柳依婷大惊,问:“师傅不是教徒儿做人做事要光明磊落,不可行邪魔歪道之事吗?”

老人轻松的说道:“那是相比较对于你来说的弱者而言,要是遇到比你厉害,你难道等着送死吗?做人要懂得变通,不可墨守成规。”

柳依婷恍然大悟,感慨道:“师傅果然是顶尖高手。”

老人道:“此毒药服用后内力尽失,全身无力,十二个时辰后便无大碍,一共一颗,你省着点用。”

柳依婷不满的大呼:“师傅,您就给我一颗,我怎么省着用啊。”

老人瞪眼:“为师一共才炼制两颗,其中一颗被老鼠啃了,你要学会知足。”

柳依婷又呼叫道:“这么珍贵的毒药,师傅为何不多炼制几颗?”

老人道:“没时间啊,你师娘最近让为师炼制一种能有效灭鼠又不会对人有危害的毒药。”

柳依婷深感同情:“师傅您辛苦了。”

师徒对话(3)

老人起身:“时候不早了,你师娘见不得分别的伤感,就不送你了。”

柳依婷把红色的瓷瓶小心地塞进怀里,跟着起身道:“徒儿谢谢师傅师娘的救命之恩,以及再造之恩,日后徒儿一定会报答师傅师娘的大恩大德。”

老人摆摆手,走到峭壁处:“离开山谷的捷径便是从谷底直接跳上绝暮崖,用为师教你的独门轻功便可,但你的内力不深,因此为师会助你一臂之力。”

柳依婷谢过老人。

仰望高不见顶的峭壁。

她的伤势早已痊愈,拜老人为师,习独步轻功,为了不再成为夏辰兮的弱点,不再面对敌人速手无错。

三年。

他还记得她吗?

柳依婷伸手轻按胸口,胸口处用红绳挂着的是他的免死金牌。她有点无奈,有点想笑,又有点想哭。

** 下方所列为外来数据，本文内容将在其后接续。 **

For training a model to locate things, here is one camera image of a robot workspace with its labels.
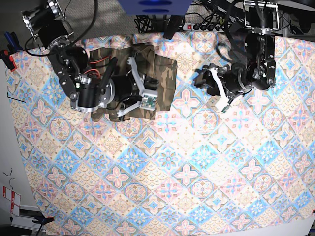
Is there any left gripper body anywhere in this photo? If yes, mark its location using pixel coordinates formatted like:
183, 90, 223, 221
194, 63, 246, 106

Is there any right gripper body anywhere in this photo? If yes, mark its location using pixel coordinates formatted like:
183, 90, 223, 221
108, 57, 158, 120

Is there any camouflage T-shirt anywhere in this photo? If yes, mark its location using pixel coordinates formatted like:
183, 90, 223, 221
90, 43, 178, 122

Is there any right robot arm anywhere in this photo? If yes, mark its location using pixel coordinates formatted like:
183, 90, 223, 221
22, 0, 158, 120

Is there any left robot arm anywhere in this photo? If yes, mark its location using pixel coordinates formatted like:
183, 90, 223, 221
193, 0, 280, 111

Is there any white power strip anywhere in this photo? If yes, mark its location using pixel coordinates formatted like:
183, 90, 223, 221
182, 23, 224, 32

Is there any patterned tile tablecloth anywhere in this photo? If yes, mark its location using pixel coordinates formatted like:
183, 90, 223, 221
6, 32, 315, 236

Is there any black red-tipped clamp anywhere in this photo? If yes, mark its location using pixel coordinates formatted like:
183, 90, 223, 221
0, 50, 17, 72

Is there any red white label sticker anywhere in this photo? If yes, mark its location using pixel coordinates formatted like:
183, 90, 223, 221
0, 185, 21, 216

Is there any black clamp bottom left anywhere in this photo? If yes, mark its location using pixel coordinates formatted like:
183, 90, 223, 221
32, 216, 54, 226

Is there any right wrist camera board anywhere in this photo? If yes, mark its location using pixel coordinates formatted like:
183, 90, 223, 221
140, 95, 157, 111

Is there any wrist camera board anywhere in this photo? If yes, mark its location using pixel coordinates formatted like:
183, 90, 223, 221
221, 104, 230, 113
140, 95, 157, 111

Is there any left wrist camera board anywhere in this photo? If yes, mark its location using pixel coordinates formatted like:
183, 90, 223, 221
221, 104, 230, 113

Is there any black post under mount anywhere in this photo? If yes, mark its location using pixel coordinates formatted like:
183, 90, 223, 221
163, 15, 184, 40

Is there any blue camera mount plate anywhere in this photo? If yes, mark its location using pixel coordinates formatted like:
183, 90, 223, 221
118, 0, 192, 15

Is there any blue handled clamp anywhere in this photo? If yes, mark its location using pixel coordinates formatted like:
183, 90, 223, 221
4, 32, 19, 53

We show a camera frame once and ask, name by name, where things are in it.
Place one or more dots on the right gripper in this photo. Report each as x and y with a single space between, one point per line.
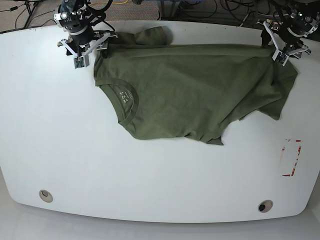
82 35

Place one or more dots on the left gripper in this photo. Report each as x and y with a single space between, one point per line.
290 35

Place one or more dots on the green t-shirt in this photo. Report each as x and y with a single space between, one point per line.
162 91

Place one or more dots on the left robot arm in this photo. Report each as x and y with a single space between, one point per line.
297 19

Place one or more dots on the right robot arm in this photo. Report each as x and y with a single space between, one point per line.
71 12

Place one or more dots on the black tripod stand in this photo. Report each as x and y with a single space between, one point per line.
30 6

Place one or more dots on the red tape rectangle marking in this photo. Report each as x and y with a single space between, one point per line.
289 157

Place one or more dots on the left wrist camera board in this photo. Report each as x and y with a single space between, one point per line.
280 57

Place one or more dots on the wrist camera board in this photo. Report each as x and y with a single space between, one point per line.
81 62
280 57

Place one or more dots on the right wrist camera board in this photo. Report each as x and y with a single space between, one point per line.
81 62

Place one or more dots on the left table cable grommet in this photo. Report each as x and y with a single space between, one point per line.
45 196

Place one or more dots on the table cable grommet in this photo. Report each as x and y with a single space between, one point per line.
45 196
265 206

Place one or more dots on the right table cable grommet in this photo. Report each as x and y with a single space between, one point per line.
265 206

别人家男主角一般都送女主角玉佩、首饰,她居然拿了一块既不能啃又不能卖的免死金牌,还差点因为这块免死金牌丢了性命。

柳依婷问:“师傅,您教的轻功和给我的毒药都叫什么名字?”

老人乐呵呵地道:“逃你没商量和毒你不偿命。”

“……”

绝暮崖的谷底。

柳依婷深吸一口气,足尖离地,腾空而起。

老人提气,正要使力,却发现柳依婷又着地了。

老人吹胡子瞪眼睛,大吼道:“为师教你多少边了,为师这套逃你没商量轻功需要配合内力,你都没运气,就想靠蛮力跳上去吗?”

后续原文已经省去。